Check Your Understanding

  1. What triggers a process to record its local state?
  2. What does a process do if it receives a marker after already recording its state?
  3. In the two-process example, which messages end up as “in-transit”?

The “So What?”

Chandy-Lamport is the foundation for almost every distributed snapshot protocol in production: Apache Flink checkpoints, Apache Kafka MirrorMaker, Microsoft’s Orleans virtual actors, and Google’s Percolator. The marker concept appears wherever you need consistent state without pausing.


✏️ Exercises

Exercises: Chandy-Lamport Snapshots

  1. Marker Reception: In the Chandy-Lamport algorithm, process P receives a marker message on channel C. P has NOT yet recorded its local state. What does P do? Be specific.

  2. In-Transit Messages: Process P has already recorded its local state. It now receives a marker on channel C. Why must P record all application messages received on C between P’s state recording and this marker? What would go wrong if it didn’t?

  3. Consistent Snapshot vs. Checkpoint: A single-machine system takes a “checkpoint” by pausing all threads, writing their stacks and heap to disk, and resuming.

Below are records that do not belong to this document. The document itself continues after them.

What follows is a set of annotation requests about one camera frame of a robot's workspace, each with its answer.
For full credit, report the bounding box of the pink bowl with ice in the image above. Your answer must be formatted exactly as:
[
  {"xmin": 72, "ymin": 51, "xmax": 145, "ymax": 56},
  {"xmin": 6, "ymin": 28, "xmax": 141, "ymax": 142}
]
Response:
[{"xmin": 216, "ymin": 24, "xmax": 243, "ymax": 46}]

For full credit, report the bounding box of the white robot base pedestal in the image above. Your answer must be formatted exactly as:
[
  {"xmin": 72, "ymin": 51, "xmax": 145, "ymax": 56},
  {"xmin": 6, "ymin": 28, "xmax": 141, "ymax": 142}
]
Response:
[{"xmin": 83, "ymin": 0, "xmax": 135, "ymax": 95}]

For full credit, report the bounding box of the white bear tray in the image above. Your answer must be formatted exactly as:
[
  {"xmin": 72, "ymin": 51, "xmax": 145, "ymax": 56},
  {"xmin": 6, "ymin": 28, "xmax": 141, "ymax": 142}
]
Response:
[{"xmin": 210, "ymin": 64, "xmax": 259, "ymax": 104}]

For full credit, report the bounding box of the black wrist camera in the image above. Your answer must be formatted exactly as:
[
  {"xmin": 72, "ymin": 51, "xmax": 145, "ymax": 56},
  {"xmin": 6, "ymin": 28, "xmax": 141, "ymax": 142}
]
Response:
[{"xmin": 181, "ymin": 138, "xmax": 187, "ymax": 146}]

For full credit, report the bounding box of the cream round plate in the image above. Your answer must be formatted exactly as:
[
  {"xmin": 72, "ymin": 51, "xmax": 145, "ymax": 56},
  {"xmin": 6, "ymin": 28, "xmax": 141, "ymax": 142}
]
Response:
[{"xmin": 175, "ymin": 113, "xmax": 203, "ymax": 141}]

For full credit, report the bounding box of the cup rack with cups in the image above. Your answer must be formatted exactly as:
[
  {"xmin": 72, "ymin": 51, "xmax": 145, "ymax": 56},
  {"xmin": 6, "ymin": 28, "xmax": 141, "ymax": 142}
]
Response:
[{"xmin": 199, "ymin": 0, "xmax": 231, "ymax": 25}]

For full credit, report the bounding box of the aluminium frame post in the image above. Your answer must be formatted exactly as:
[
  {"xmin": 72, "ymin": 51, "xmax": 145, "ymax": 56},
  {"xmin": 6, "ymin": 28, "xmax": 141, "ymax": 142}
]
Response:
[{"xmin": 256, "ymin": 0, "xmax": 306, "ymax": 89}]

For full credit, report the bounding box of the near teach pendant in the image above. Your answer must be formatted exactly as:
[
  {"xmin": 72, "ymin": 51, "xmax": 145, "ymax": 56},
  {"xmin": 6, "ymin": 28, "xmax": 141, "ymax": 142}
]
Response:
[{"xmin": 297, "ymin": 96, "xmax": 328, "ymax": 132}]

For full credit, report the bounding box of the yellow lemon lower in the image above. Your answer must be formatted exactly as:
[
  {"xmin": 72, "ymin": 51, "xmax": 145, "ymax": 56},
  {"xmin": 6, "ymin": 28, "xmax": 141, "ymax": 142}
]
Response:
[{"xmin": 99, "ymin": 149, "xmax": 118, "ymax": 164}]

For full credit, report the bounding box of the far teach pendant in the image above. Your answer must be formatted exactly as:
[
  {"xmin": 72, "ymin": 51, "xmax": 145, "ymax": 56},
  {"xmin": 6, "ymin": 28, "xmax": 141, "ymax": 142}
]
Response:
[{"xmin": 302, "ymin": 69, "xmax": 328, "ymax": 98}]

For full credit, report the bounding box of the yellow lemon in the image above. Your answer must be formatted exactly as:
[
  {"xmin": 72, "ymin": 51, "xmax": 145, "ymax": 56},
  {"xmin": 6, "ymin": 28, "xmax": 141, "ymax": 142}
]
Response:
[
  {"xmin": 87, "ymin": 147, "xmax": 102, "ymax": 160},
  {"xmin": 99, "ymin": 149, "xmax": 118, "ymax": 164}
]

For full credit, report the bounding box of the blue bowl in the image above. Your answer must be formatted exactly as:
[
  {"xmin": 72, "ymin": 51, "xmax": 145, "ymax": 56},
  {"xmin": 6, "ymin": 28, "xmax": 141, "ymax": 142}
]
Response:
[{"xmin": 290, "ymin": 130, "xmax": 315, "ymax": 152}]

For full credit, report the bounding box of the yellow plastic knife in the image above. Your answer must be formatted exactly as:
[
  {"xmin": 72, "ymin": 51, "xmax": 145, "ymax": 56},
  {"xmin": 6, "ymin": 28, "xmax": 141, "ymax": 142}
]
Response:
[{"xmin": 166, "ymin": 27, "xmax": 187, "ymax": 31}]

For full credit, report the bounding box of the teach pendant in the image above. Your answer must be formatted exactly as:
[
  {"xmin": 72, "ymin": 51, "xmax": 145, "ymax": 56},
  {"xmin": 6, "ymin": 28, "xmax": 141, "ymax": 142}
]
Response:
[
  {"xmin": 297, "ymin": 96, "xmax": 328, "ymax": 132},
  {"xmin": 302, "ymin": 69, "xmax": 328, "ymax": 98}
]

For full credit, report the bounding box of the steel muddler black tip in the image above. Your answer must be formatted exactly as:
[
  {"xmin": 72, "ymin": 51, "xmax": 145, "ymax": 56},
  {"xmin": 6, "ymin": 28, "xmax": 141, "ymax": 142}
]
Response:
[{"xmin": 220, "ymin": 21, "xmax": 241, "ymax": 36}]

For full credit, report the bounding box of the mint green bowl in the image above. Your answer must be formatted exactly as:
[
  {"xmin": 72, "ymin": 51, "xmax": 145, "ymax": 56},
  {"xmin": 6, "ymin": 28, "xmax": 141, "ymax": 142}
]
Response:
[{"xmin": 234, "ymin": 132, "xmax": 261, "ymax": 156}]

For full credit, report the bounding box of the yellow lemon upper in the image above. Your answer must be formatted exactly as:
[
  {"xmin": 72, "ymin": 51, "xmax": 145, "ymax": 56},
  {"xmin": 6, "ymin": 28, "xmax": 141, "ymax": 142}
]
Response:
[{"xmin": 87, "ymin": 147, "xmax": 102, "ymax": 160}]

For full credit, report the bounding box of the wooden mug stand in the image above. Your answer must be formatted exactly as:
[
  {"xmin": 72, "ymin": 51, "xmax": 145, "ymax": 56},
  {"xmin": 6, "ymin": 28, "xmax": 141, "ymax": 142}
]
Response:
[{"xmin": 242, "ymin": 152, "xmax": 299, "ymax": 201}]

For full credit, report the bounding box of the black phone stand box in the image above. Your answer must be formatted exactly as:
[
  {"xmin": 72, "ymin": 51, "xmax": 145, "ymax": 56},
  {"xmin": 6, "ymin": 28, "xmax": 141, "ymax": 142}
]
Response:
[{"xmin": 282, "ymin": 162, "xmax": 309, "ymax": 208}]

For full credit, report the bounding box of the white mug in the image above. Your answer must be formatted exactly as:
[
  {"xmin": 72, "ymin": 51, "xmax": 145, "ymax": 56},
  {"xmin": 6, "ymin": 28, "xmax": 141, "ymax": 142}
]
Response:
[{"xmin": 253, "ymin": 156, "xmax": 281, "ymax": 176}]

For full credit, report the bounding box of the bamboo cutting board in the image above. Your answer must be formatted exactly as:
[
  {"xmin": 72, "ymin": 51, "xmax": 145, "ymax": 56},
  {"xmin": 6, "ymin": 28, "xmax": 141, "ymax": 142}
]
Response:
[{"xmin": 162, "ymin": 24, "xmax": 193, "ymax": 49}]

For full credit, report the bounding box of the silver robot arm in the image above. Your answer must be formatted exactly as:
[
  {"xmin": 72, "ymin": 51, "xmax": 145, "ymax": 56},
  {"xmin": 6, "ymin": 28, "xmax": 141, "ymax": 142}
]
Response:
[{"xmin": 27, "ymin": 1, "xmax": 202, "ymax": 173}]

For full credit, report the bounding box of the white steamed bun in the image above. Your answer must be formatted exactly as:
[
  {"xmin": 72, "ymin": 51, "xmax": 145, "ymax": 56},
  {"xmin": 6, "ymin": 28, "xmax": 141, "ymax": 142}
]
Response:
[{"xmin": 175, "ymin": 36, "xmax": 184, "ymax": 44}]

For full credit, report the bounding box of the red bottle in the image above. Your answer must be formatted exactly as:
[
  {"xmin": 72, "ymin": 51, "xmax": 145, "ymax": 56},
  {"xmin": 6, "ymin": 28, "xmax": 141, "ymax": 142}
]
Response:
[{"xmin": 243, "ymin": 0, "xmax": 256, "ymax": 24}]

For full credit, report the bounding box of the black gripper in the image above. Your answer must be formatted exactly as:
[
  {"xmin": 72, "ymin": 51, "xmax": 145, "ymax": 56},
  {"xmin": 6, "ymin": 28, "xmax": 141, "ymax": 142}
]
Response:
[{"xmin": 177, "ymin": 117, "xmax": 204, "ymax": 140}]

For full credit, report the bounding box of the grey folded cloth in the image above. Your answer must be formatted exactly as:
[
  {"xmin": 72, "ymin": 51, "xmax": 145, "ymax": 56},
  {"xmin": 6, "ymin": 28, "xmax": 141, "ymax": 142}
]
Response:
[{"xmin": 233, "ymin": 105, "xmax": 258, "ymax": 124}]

A distributed system uses Chandy-Lamport. What is the fundamental difference in approach, and why is Chandy-Lamport’s approach necessary in the distributed setting?

👁️ View Solutions

Solutions: Chandy-Lamport Snapshots

Exercise 1

P does the following:

  1. Records its current local state (all variables, data structures, etc.).
  2. Marks channel C as “recorded” with no in-transit messages (the channel the marker arrived on is considered finished).
  3. Sends a MARKER message on every outgoing channel.
  4. From now on, P records all application messages received on channels it has already snapped (other than C) until a marker arrives on that channel.

Exercise 2

These messages were sent after the sender took its snapshot (because the marker arrived after P’s snapshot, and markers are sent after the sender’s snapshot). But they were received before the marker on C (since they arrived before it). Without recording them, they would be “lost” — included in neither P’s state (recorded too early) nor the sender’s state (sent too late). This would violate the consistent cut property: a message was sent but is missing from the snapshot, making the snapshot inconsistent.

Exercise 3

Single-machine checkpoint: Pauses all threads globally, then captures state. Nothing moves while you capture — this is a “stop-the-world” approach. It assumes shared memory and global visibility.

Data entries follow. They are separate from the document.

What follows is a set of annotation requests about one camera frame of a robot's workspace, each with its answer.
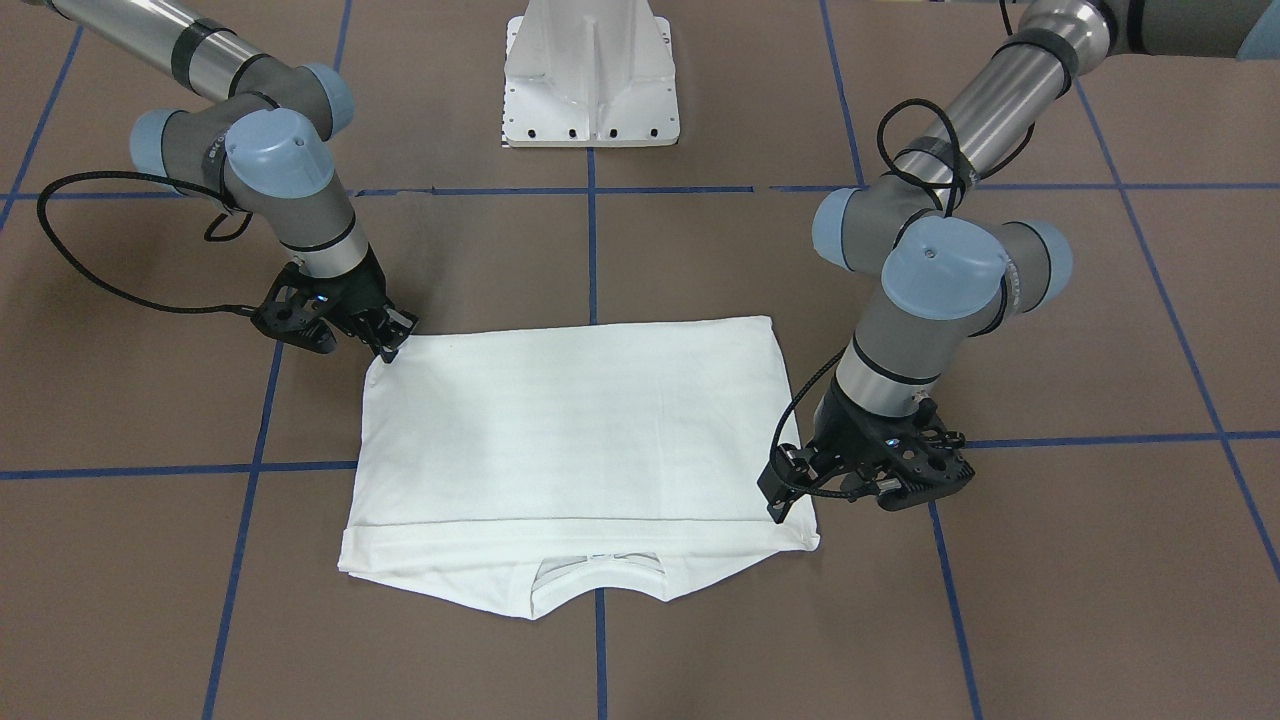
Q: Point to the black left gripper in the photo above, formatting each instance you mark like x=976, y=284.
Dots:
x=838, y=436

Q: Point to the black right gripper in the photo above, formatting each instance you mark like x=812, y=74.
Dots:
x=361, y=296

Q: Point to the white long-sleeve printed shirt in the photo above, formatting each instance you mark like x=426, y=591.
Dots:
x=513, y=471

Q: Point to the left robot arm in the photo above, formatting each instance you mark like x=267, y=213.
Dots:
x=942, y=278

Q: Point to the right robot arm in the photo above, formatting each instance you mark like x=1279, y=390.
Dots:
x=259, y=151

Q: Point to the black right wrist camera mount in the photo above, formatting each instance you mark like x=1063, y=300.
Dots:
x=295, y=309

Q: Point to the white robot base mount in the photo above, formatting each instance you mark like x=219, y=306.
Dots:
x=589, y=75

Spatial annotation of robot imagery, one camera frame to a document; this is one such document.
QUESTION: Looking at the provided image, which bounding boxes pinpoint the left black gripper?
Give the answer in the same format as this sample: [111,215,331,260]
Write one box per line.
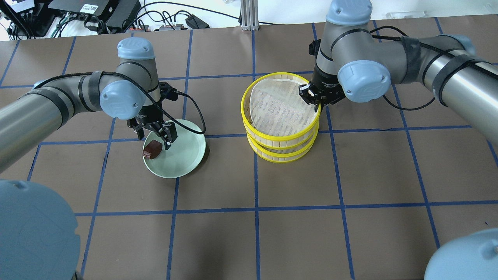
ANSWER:
[127,103,178,151]

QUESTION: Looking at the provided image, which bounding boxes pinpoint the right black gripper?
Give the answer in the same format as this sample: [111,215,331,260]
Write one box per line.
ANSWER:
[299,68,345,113]

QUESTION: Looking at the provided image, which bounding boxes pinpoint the brown bun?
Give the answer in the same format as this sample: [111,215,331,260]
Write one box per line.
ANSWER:
[142,140,163,160]

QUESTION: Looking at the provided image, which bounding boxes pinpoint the yellow steamer tier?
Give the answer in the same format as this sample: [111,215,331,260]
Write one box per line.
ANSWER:
[240,72,321,142]
[246,124,319,163]

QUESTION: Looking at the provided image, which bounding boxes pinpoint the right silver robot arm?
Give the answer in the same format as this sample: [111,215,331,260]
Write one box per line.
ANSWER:
[306,0,497,280]

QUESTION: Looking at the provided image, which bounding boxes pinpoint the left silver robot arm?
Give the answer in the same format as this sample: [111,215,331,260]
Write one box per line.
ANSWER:
[0,37,177,280]

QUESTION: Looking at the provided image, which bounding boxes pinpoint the light green plate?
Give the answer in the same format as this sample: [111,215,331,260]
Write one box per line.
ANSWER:
[142,123,206,179]

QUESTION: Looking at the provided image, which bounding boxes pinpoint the black power strip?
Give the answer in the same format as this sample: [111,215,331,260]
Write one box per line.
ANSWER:
[125,23,187,33]

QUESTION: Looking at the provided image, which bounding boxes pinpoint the black power adapter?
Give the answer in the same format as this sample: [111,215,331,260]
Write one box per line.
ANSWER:
[185,14,210,30]

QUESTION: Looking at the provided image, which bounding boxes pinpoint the black computer box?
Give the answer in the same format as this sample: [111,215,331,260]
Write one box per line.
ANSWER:
[48,0,141,33]

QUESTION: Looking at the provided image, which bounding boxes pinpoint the black device bottom left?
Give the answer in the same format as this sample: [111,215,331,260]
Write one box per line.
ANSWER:
[1,0,55,40]

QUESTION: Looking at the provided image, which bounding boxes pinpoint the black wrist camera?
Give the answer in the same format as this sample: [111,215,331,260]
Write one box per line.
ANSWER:
[158,82,179,103]

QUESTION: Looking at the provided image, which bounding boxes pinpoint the aluminium frame post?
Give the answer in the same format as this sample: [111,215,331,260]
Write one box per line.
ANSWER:
[240,0,260,31]

Distributed snapshot (Chandy-Lamport): Processes continue running while the snapshot is taken. Markers are used to delineate the cut without global coordination. Each process records its state at a different “logical” time (when it first receives a marker), not the same wall-clock time.

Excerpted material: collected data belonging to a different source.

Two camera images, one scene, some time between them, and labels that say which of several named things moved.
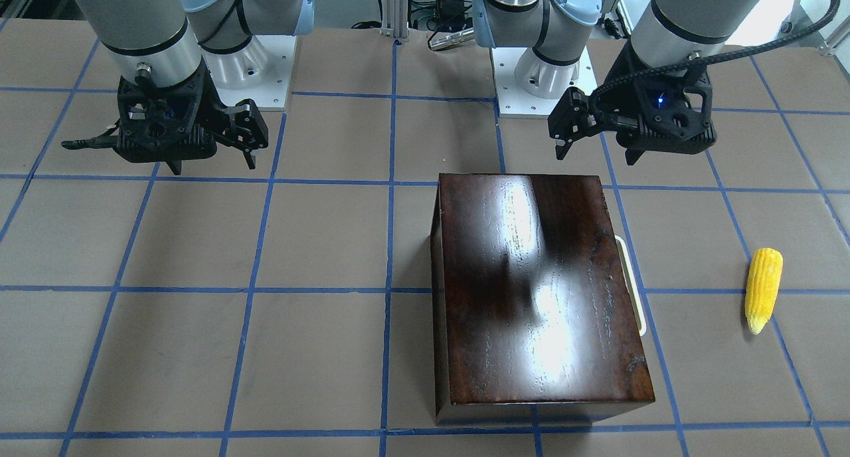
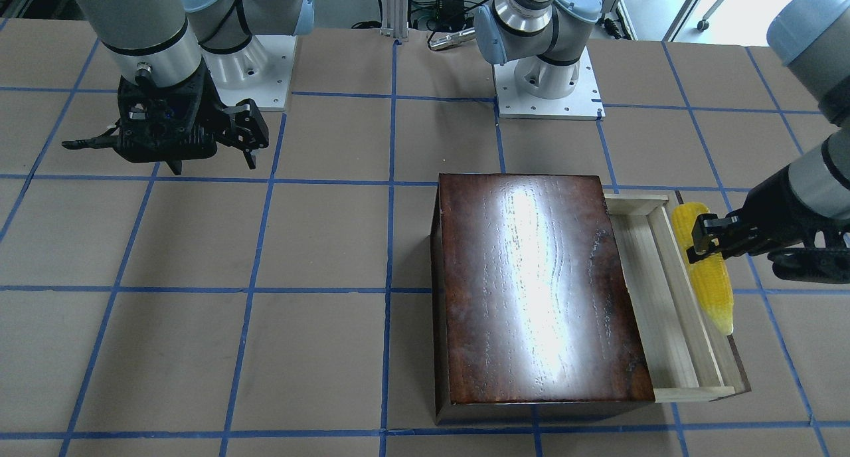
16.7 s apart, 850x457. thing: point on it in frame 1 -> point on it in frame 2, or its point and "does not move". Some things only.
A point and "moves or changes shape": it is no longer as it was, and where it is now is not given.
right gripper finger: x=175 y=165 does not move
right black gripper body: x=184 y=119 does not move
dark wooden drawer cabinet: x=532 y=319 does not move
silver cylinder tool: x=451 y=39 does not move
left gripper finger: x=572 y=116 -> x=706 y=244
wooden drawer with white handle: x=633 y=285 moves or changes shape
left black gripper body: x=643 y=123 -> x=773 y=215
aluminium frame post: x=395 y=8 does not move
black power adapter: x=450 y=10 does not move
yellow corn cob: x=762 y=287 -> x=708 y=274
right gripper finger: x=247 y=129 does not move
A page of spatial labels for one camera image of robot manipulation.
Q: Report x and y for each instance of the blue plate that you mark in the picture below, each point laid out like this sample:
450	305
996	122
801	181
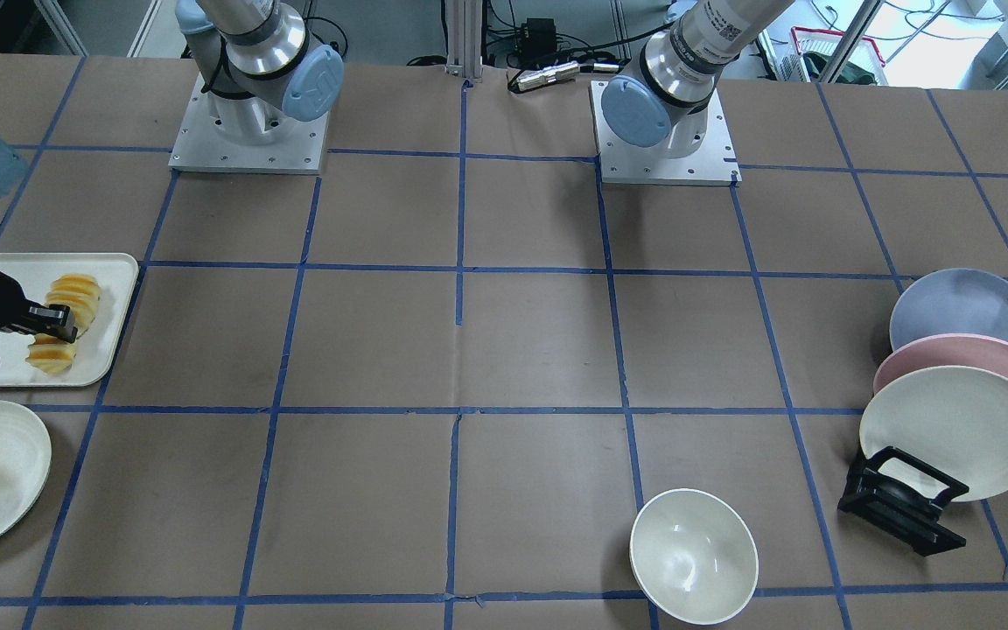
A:
957	300

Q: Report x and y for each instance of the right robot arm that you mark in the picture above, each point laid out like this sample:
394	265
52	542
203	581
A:
267	88

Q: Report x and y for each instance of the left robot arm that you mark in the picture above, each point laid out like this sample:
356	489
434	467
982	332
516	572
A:
676	73

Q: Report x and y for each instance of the pink plate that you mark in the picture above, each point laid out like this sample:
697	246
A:
948	349

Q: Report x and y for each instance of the cream plate in rack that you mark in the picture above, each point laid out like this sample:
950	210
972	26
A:
954	418

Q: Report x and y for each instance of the white rectangular tray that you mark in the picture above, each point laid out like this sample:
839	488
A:
116	278

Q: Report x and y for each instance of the black dish rack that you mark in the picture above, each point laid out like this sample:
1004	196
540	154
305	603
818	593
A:
897	508

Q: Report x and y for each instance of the cream bowl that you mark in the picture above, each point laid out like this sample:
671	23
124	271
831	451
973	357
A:
694	557

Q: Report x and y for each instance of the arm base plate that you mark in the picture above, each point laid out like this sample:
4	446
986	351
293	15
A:
698	151
222	136

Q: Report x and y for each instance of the aluminium frame post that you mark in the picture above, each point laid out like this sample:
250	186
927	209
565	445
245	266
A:
464	37

Why Chandy-Lamport is necessary: In a distributed system, there is no global clock, no shared memory, and you cannot pause all processes atomically (the pause message itself would take unpredictable time to arrive). Stop-the-world would require synchronizing across an asynchronous network, which is impossible. Chandy-Lamport’s marker-based approach works without any of these assumptions.